┌──

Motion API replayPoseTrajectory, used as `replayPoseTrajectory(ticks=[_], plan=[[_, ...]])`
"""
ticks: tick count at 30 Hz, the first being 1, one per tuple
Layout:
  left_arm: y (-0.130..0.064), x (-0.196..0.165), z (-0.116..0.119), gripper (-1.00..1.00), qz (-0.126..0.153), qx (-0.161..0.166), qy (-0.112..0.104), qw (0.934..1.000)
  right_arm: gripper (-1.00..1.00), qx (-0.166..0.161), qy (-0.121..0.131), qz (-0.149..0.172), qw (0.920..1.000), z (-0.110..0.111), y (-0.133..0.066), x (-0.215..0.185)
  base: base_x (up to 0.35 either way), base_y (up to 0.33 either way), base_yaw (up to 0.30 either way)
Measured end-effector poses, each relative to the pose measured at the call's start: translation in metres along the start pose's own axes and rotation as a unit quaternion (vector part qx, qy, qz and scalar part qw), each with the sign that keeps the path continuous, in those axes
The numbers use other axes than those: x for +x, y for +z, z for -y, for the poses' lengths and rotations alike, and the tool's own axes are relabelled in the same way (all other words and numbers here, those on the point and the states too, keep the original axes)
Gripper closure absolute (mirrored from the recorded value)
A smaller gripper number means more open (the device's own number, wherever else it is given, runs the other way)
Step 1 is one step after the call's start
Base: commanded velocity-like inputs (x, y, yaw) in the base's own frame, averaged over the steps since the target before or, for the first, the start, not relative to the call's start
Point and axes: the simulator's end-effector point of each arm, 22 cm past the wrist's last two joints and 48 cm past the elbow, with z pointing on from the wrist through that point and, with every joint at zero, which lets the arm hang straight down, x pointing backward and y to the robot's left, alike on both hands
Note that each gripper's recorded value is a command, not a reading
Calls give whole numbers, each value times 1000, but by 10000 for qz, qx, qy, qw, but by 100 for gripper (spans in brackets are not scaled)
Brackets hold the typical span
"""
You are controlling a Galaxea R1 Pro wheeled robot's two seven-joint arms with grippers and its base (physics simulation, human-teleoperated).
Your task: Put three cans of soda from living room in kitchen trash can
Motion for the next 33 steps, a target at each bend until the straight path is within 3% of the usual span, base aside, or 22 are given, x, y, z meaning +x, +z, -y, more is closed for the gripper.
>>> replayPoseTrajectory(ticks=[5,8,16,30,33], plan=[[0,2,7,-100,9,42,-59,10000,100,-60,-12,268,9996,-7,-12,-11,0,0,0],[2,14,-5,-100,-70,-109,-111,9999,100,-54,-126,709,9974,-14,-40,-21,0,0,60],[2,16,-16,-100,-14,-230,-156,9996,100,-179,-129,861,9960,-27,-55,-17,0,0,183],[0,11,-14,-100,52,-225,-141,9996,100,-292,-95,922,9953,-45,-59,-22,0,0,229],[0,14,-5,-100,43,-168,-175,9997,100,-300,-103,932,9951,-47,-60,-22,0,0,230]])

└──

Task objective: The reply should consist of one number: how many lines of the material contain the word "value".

Output: 3